Friday, May 16, 2025



Professor finds that “Basquiat” overlooks artist’s racial heritage

Gina Ulysse, assistant professor of African American Studies and anthropology, introduced writer director Julian Schnabel’s biopic “Basquiat” Wednesday night, with more of an assault on the film’s portrayal of the young artist than an appraisal of the man himself or his work. Halfway through the film, which was comprised of highlights of the brief life of American graffiti-artist-turned-neoexpressionist forerunner Jean-Michel Basquiat, one could see why. Schnabel, a painter himself, virtually ignored the artist’s development for the first hour of the film, choosing instead to establish Basquiat as an ambitious, seriously affected addict who could barely express his relationship to his artwork, let alone interpret their meaning.

Jeffrey Wright (“Broken Flowers,” “Casino Royale”) plays up the drug-addled artist like Hunter Thompson on ether as he staggers into his twenties. We see him meet his girlfriend, Gina, bump into Andy Warhol (played by a crabby and delightful David Bowie), and, after meeting the fussy art dealer René at a party, finally limp his way into success when he attends his first gallery showing, brown-bagged bottle in hand.

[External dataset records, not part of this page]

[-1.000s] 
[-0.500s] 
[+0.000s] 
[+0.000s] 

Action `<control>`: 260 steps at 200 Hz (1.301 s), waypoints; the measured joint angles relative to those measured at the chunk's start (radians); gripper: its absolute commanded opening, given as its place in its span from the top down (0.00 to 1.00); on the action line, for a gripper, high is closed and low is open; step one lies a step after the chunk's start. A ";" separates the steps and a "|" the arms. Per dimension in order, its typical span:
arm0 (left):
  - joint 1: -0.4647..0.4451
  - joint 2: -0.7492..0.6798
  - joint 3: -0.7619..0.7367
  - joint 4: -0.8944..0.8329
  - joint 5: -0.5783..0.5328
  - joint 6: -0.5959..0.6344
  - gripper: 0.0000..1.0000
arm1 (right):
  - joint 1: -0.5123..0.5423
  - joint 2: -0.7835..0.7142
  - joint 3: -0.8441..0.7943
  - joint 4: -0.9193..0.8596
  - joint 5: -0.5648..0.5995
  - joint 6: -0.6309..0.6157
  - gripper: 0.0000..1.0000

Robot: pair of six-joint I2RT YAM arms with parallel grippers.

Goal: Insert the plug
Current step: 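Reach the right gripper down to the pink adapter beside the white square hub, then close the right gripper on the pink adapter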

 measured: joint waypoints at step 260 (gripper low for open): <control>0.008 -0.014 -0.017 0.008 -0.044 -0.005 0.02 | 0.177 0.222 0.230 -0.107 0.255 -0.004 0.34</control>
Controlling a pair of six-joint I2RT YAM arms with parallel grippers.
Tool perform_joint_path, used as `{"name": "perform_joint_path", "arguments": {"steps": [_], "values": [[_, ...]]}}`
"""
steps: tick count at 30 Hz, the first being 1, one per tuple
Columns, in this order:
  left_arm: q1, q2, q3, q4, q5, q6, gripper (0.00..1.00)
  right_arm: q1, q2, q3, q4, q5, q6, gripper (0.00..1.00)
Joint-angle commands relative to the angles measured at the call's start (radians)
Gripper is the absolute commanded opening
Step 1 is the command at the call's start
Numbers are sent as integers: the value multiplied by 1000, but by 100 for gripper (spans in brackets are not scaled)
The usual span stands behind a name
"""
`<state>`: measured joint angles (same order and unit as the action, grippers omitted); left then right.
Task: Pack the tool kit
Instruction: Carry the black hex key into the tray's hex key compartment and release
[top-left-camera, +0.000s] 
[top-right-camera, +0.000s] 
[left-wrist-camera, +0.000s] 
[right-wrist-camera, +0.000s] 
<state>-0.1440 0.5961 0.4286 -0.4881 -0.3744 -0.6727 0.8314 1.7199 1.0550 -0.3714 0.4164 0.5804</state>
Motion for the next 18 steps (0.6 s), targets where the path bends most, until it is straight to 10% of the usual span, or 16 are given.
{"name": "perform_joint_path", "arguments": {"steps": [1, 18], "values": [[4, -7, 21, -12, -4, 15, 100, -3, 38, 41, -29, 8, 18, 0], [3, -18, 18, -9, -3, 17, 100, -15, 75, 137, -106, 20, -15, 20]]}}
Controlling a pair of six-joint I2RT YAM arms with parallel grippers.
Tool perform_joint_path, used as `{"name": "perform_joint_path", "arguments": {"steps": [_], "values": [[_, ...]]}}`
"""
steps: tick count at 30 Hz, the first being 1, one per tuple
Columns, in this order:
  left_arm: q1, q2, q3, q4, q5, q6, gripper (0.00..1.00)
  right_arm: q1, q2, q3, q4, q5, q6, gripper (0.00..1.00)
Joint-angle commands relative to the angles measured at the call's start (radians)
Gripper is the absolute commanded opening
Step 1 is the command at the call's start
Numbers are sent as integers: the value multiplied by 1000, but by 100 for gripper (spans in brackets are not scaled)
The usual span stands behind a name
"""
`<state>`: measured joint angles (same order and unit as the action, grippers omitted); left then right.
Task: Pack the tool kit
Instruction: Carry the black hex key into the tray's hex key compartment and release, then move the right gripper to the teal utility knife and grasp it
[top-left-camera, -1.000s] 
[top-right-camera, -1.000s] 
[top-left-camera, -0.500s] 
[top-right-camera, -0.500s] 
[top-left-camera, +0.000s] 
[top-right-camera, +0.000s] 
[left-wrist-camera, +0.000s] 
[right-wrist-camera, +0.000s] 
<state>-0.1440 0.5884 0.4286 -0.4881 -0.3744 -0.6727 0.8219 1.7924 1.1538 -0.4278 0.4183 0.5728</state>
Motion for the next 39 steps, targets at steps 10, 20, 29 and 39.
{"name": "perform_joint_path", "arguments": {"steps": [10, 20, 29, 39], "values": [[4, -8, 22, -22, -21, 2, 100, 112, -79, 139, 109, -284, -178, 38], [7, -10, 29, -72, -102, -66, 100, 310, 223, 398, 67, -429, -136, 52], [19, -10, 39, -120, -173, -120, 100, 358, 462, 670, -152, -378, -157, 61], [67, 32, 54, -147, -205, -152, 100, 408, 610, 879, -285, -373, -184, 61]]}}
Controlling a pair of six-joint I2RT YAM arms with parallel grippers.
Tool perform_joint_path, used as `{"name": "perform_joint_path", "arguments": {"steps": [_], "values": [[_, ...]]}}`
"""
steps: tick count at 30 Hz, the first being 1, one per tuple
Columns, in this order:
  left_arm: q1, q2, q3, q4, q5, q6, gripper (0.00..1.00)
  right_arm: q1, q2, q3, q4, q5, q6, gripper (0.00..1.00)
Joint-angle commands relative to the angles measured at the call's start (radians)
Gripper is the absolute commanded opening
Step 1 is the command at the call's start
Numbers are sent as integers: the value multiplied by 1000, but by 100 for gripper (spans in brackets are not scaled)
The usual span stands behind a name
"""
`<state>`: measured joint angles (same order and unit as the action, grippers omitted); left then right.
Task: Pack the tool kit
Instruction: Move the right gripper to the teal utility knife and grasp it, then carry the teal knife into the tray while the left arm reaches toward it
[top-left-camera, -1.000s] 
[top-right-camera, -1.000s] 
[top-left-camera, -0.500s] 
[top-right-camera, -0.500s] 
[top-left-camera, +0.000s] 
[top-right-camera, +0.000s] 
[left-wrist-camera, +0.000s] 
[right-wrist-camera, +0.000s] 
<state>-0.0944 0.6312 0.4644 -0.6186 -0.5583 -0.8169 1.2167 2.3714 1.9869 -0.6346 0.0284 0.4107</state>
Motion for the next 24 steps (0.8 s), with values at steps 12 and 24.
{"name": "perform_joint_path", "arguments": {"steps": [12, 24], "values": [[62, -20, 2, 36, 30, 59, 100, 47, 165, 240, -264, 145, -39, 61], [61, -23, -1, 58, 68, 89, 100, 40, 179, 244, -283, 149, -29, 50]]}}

By the time Christopher Walken interviews Basquiat (wearing a Wesleyan t-shirt, as he was when Glenn O’Brien interviewed him on TV Party), the artist matures abruptly and considerably, as though his coterie of art icons has finally begun to rub off on him. He flares up against the often racist and always condescending interviewer (Interviewer: “You seem to be a Primal Expressionist.” Basquiat: “You mean like an ape? A primate?”), and defuses a few questions that seem designed to elicit conclusions about his racial politics from his work. Finally, his back up against a wall, the painter gets serious and discusses the mixed African and European traditions that inspire him, as well as his Haitian and Puerto Rican heritage. This breakthrough elevates the movie far above the rambling stoner bio of the first hour—though, to be honest, this doesn’t say much.

As Ulysse pointed out, Schnabel confines his portrayal of Basquiat within almost exclusively white parameters. The only other black characters with any lines were his father and his chauffeur, both of whom were given less than a minute of screen time. The stellar ensemble cast (Willem Defoe, Dennis Hopper, Gary Oldman, and Parker Posey, among others) was assembled to play the crème de la crème of the fine art world. Yes, Basquiat inhabited that world, and it may have even eclipsed the other communities that influenced his life. But is it likely that a man who lived on skid row would turn his back on his friends, ignore his past, and shut himself off from the rest of the world as soon as he sold his first painting? Schnabel seems to think so.

Still, the film is definitely worth watching. At the end of the film, Wright tells a parable to his friend Benny without realizing that he isn’t listening: the story of a little prince trapped in a tower, whose cries for help were so sweet that they brought joy to everyone who heard them—but nobody came to rescue him. The comparison to the gifted and troubled painter is poignant, especially because it’s unclear whether or not he himself sees the parallel.

In a recent New Yorker article (“ A Fool For Art,” Nov. 12) about the prolific art acquirer Jeffrey Deitch, the value of a Basquiat is appraised between 6 and 8 million dollars. In “Basquiat,” any one of the artist’s posse of promoters and yes-men would have considered this success, but, behind the fame and fortune, the film reveals that his most outspoken supporters—with the exception, perhaps, of Warhol—never really listened to him, tried to help him, or even seemed to care about him.